If no successor Trust Collateral Agent shall have been appointed and
accepted the appointment within sixty (60) days after the giving of notice of
resignation, the resigning Trust Collateral Agent may petition any court of
competent jurisdiction for the appointment of a successor Trust Collateral Agent
that meets the qualifications required hereunder.

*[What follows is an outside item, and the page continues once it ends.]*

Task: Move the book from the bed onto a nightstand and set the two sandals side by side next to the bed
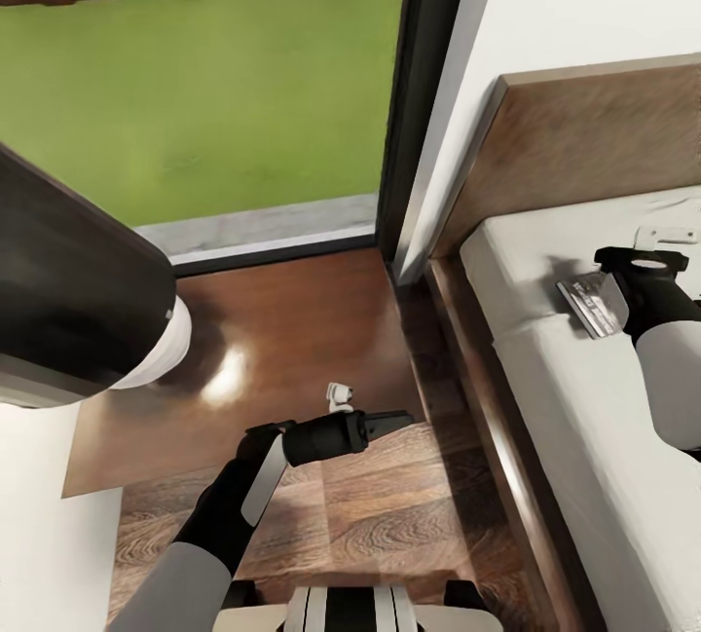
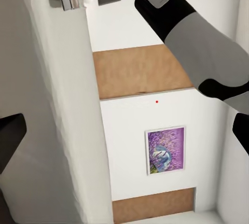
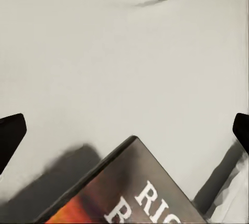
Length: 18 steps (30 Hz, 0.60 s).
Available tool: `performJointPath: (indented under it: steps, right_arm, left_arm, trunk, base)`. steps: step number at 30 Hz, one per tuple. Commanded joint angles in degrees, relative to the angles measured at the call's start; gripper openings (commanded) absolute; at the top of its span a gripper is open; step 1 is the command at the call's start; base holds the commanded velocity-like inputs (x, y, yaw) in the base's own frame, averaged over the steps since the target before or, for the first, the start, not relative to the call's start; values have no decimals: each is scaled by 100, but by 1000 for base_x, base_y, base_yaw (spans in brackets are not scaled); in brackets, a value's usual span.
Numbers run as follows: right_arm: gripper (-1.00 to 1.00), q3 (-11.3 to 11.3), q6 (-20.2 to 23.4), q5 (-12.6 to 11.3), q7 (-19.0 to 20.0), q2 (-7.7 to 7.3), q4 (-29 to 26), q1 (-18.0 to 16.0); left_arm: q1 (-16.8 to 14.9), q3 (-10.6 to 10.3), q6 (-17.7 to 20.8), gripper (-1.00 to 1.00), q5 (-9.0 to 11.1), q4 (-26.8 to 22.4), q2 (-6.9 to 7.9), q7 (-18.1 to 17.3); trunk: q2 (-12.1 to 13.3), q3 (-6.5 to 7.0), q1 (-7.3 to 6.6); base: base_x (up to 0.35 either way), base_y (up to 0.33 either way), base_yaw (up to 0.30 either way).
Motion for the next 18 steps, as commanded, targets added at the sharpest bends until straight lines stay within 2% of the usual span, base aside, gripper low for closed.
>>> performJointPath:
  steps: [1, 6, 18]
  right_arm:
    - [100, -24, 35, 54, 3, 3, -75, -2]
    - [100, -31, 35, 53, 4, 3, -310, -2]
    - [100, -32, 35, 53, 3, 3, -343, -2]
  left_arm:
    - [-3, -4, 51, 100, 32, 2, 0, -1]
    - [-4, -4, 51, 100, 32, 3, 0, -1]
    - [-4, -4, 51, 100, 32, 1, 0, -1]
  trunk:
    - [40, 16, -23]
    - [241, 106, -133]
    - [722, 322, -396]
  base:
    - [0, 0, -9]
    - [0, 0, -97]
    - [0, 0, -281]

SECTION 9.11. Representations and Warranties of the Trust Collateral
Agent.
The Trust Collateral Agent represents and warrants to the Issuer, the Class A
Insurer, the Backup Insurer and to the Class A Noteholders as follows:
(i) The Trust Collateral Agent is a New York banking corporation,
duly organized and validly existing under the laws of the United States
and is authorized to conduct and engage in a banking and trust business
under such laws.
(ii) The Trust Collateral Agent has full corporate power,
authority, and legal right to execute, deliver, and perform this Agreement
and the other Basic Documents to which it is a party, and has taken all
necessary action to authorize the execution, delivery, and performance, by
it of this Agreement and the other Basic Documents to which it is a party.
(iii) This Agreement and the other Basic Documents to which it is a
party have been duly executed and delivered by the Trust Collateral Agent.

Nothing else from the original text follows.